Print the records below exactly as they appear. Omit all pictures.

┄┄┄┄┄┄

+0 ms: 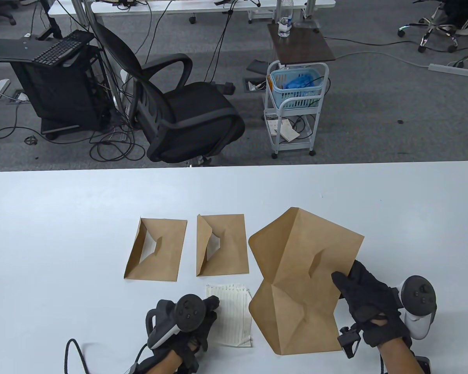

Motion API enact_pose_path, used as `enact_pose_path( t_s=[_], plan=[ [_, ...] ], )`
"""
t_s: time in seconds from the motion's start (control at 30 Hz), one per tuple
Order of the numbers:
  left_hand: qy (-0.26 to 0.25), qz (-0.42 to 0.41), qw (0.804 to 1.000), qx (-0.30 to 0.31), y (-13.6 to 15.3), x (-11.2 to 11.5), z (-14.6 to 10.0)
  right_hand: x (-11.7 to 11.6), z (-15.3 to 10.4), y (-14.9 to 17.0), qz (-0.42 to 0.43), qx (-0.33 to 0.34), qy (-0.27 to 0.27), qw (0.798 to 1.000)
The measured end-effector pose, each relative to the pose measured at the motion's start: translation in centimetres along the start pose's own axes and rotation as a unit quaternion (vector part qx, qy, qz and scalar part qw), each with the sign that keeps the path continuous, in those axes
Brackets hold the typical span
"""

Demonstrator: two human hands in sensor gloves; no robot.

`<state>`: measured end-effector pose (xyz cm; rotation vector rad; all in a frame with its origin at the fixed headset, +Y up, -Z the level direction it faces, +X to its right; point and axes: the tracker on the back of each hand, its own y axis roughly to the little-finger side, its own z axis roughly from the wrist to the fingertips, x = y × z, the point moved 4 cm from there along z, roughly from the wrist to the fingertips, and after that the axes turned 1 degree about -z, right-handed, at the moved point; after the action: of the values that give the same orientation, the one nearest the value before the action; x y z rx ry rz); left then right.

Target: Pull paper from envelopes and stack

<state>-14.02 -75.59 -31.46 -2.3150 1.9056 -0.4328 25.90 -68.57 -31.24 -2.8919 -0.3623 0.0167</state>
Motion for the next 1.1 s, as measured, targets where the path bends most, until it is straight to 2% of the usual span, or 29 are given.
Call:
enact_pose_path(
  t_s=[0.13,0.2,0.53,0.67,0.8,0.9,1.0,1.1],
  plan=[
    [0.053,0.066,0.996,-0.005,-0.7,1.3,0.2,-0.2,0.0,-0.1,-0.004,0.003,-0.003,1.000],
    [0.038,0.068,0.997,-0.003,-0.9,1.2,0.2,-0.2,0.0,0.0,-0.004,0.003,-0.005,1.000],
    [0.043,0.061,0.997,0.000,-0.5,1.4,0.1,-0.8,-0.1,0.2,-0.009,-0.011,-0.020,1.000],
    [-0.002,0.074,0.997,0.015,-0.5,0.1,-0.2,-0.8,-0.2,0.2,-0.003,-0.023,-0.021,1.000],
    [-0.084,0.123,0.989,0.022,-0.3,-2.2,-1.0,-0.9,-0.2,0.3,0.000,-0.037,-0.027,0.999],
    [-0.126,0.144,0.981,0.023,0.0,-3.5,-1.7,-1.0,-0.2,0.4,0.000,-0.044,-0.032,0.999],
    [-0.148,0.145,0.978,0.022,0.3,-4.2,-2.1,-1.1,-0.2,0.5,0.002,-0.051,-0.040,0.998],
    [-0.142,0.146,0.979,0.018,0.7,-4.3,-2.1,-1.4,-0.3,0.7,0.005,-0.066,-0.059,0.996]
  ],
)
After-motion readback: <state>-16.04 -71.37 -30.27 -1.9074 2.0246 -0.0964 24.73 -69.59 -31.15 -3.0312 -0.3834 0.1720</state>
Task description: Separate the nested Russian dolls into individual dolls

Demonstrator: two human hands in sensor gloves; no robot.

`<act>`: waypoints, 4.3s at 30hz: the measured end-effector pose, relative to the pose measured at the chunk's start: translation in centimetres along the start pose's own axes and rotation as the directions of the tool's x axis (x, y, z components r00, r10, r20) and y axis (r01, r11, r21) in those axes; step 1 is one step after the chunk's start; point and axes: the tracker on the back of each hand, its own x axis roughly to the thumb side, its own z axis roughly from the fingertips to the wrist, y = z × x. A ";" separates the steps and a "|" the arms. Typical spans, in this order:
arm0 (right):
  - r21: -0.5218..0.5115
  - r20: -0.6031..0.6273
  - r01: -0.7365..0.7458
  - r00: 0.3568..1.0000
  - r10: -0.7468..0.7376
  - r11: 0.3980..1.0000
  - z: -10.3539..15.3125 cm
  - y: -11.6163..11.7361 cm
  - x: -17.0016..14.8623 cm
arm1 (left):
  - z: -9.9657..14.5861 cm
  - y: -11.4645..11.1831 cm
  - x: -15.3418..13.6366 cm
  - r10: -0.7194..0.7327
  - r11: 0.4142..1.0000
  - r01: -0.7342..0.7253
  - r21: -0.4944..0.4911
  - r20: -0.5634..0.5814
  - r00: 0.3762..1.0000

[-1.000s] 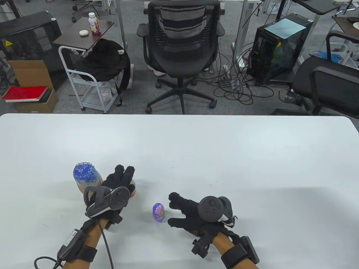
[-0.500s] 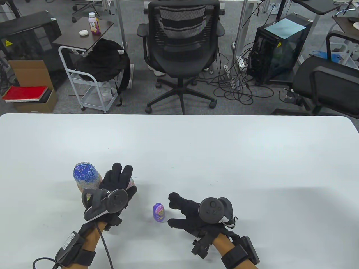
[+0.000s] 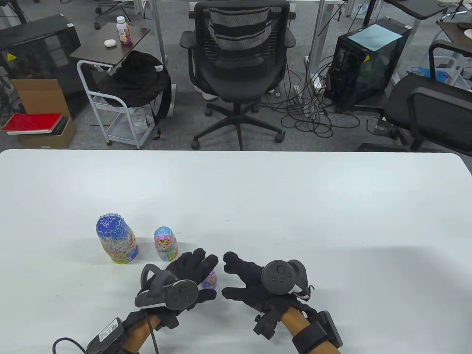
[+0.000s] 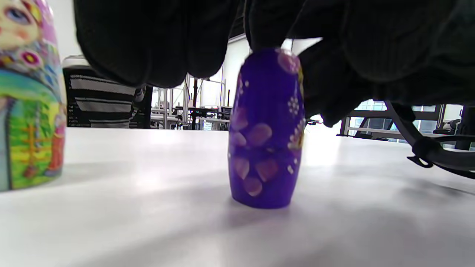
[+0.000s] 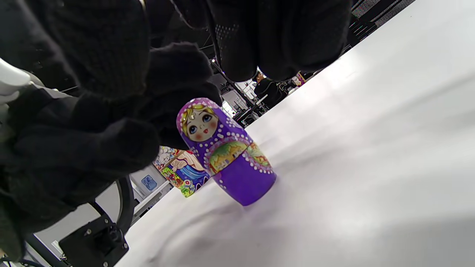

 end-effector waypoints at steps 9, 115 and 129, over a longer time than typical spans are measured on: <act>0.016 -0.012 -0.016 1.000 0.016 1.000 -0.1 0.4 -0.3 | -0.8 -1.3 -0.8 0.087 0.993 -0.087 0.084 -0.002 0.996; 0.097 -0.096 -0.055 0.993 0.064 0.994 -0.6 1.4 -1.0 | 2.7 4.9 0.0 0.165 0.900 -0.184 0.396 0.082 0.983; -0.099 -0.127 0.039 0.991 -0.052 0.994 0.0 -1.7 -2.0 | -0.5 -0.1 2.6 -0.055 0.996 0.045 0.077 0.141 0.988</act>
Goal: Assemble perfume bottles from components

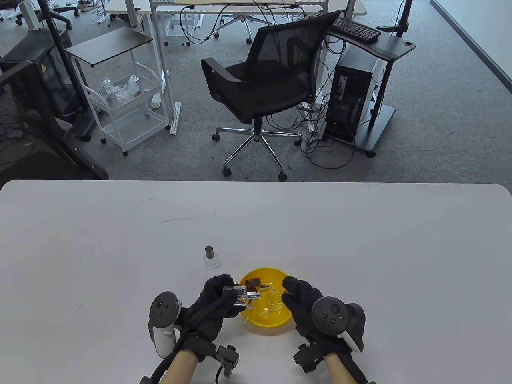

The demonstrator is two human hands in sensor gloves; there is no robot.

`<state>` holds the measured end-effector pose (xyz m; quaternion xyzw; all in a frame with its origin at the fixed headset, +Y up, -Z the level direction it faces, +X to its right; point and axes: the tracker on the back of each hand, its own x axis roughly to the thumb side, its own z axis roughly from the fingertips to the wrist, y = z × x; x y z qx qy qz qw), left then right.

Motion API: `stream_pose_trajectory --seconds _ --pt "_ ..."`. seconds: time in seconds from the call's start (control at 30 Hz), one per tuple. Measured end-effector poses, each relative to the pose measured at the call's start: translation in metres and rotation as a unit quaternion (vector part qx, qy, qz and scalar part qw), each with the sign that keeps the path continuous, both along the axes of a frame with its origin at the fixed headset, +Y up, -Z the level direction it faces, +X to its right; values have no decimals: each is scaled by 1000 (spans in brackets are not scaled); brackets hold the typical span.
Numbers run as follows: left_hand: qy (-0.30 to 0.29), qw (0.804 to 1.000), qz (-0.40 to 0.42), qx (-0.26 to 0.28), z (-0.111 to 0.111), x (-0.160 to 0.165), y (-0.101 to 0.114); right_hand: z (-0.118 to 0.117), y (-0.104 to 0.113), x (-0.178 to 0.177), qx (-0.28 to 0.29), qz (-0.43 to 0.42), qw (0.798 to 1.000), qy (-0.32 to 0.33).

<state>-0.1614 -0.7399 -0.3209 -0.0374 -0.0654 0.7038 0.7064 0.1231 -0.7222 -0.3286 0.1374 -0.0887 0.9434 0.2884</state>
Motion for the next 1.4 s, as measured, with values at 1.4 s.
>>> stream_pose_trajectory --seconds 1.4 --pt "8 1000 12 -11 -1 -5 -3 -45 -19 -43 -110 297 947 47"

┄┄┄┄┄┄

▶ _Completed exercise_
+0 ms: 

Motion API enact_pose_path, used as `enact_pose_path( t_s=[_], plan=[ [_, ...] ], )`
"""
t_s: time in seconds from the motion's start (control at 30 Hz), one per tuple
Order of the numbers:
  left_hand: qy (-0.26 to 0.25), qz (-0.42 to 0.41), qw (0.804 to 1.000), qx (-0.30 to 0.31), y (-13.6 to 15.3), x (-11.2 to 11.5), z (-14.6 to 10.0)
  right_hand: x (-11.7 to 11.6), z (-15.3 to 10.4), y (-14.9 to 17.0), qz (-0.42 to 0.43), qx (-0.33 to 0.34), qy (-0.27 to 0.27), qw (0.798 to 1.000)
The measured end-effector pose, each relative to the pose measured at the motion's start: translation in centimetres along the start pose's own axes and rotation as a unit quaternion (vector part qx, qy, qz and scalar part qw), each with the sign that keeps the path continuous, in those axes
Brackets hold the typical span
"""

Demonstrator: two human hands in sensor gloves; no robot.

`<state>`: measured end-effector pose (xyz cm; rotation vector rad; all in a frame with its origin at the fixed headset, +Y up, -Z the level direction it faces, +X to its right; point and axes: the tracker on the back of each hand, its own y axis roughly to the little-finger side, its own z axis roughly from the wrist to the fingertips, x = y × z, the point moved 4 cm from there along z, roughly from the wrist to the fingertips, and after that the axes turned 1 degree about -z, right-handed, at the moved point; after the action: of the values that give the same orientation, the one nearest the value before the action; x y z rx ry rz); left then right.

Target: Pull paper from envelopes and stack

<state>-14.02 -75.59 -31.46 -2.3150 1.9056 -0.4328 25.90 -68.57 -31.24 -2.8919 -0.3623 0.0167</state>
Motion for the next 1.1 s, as measured, targets where the path bends most, until it is straight to 2% of the usual span, or 29 are given.
Call:
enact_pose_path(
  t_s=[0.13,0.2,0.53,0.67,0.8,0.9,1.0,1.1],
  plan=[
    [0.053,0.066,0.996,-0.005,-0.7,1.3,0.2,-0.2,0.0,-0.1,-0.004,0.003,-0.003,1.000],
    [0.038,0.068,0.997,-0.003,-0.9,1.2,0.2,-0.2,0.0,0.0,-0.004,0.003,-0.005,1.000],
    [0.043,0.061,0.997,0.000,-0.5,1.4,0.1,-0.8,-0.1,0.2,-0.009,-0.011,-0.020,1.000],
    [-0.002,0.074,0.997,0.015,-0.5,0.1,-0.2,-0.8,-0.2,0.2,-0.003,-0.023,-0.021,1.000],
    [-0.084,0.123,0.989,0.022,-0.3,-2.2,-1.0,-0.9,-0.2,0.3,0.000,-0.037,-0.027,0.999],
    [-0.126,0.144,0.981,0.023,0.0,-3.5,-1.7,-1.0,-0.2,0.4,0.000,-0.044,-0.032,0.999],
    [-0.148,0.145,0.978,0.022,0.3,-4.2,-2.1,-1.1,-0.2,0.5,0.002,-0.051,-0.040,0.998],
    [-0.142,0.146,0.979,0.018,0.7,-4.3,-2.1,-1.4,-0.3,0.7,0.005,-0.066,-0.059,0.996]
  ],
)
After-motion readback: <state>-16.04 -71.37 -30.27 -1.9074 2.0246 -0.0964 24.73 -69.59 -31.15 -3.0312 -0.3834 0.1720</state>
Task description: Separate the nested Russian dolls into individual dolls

Demonstrator: two human hands in sensor gloves; no robot.

`<act>`: waypoints, 4.3s at 30hz: the measured end-effector pose, relative to the pose measured at the chunk's start: translation in centimetres along the start pose's own axes and rotation as the directions of the tool's x axis (x, y, z components r00, r10, r20) and y axis (r01, r11, r21) in those axes; step 1 is one step after the chunk's start; point and axes: the tracker on the back of each hand, its own x axis roughly to the thumb side, its own z axis roughly from the fingertips to the wrist, y = z × x. A ";" separates the steps and a "|" the arms. Typical spans, in this order:
arm0 (right):
  - r21: -0.5218..0.5115
  - r20: -0.6031..0.6273
  - r01: -0.7365..0.7458
  - r00: 0.3568..1.0000
  - r10: -0.7468..0.7376
  - r11: 0.3980..1.0000
  - z: -10.3539..15.3125 cm
  - y: -11.6163..11.7361 cm
  - x: -17.0016..14.8623 cm
arm1 (left):
  - z: -9.9657..14.5861 cm
  - y: -11.4645..11.1831 cm
  - x: -15.3418..13.6366 cm
  - r10: -0.7194..0.7327
  - r11: 0.4142..1.0000
  - r01: -0.7342..0.7253
  - r21: -0.4944..0.4911
  - r20: -0.5634..0.5814
  - r00: 0.3762..1.0000

[-1.000s] 
[-0.500s] 
[+0.000s] 
[+0.000s] 
[+0.000s] 

 end-effector waypoints at steps 9, 115 and 129, over a longer time than typical spans are measured on: <act>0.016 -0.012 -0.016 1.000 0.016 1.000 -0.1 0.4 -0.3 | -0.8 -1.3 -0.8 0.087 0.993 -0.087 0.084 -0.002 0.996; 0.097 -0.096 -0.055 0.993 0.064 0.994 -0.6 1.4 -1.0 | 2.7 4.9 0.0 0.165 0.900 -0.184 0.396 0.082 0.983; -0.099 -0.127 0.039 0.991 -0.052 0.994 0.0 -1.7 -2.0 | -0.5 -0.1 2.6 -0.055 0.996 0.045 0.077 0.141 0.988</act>
Goal: Assemble perfume bottles from components


The demonstrator is two human hands in sensor gloves; there is no robot.

`<state>` holds the measured end-effector pose (xyz m; quaternion xyzw; all in a frame with its origin at the fixed headset, +Y up, -Z the level direction it faces, +X to its right; point and axes: the tracker on the back of each hand, its own x axis roughly to the thumb side, its own z axis roughly from the fingertips to the wrist, y = z × x; x y z qx qy qz qw), left then right.

Motion API: `stream_pose_trajectory --seconds _ --pt "_ ..."`. seconds: time in seconds from the call's start (control at 30 Hz), one per tuple. Measured end-effector poses, each relative to the pose measured at the call's start: translation in metres and rotation as a unit quaternion (vector part qx, qy, qz and scalar part qw), each with the sign that keeps the path continuous, both along the axes of a frame with its origin at the fixed headset, +Y up, -Z the level direction it faces, +X to its right; values have no decimals: each is scaled by 1000 (spans in brackets are not scaled); brackets hold the typical span.
Numbers run as follows: left_hand: qy (-0.30 to 0.29), qw (0.804 to 1.000), qz (-0.40 to 0.42), qx (-0.26 to 0.28), z (-0.111 to 0.111), x (-0.160 to 0.165), y (-0.101 to 0.114); right_hand: z (-0.118 to 0.117), y (-0.104 to 0.113), x (-0.178 to 0.177), qx (-0.28 to 0.29), qz (-0.43 to 0.42), qw (0.798 to 1.000), qy (-0.32 to 0.33).

<state>-0.1614 -0.7399 -0.3209 -0.0374 -0.0654 0.7038 0.7064 0.1231 -0.7222 -0.3286 0.1374 -0.0887 0.9434 0.2884</state>
Motion for the next 1.4 s, as measured, with values at 1.4 s.
>>> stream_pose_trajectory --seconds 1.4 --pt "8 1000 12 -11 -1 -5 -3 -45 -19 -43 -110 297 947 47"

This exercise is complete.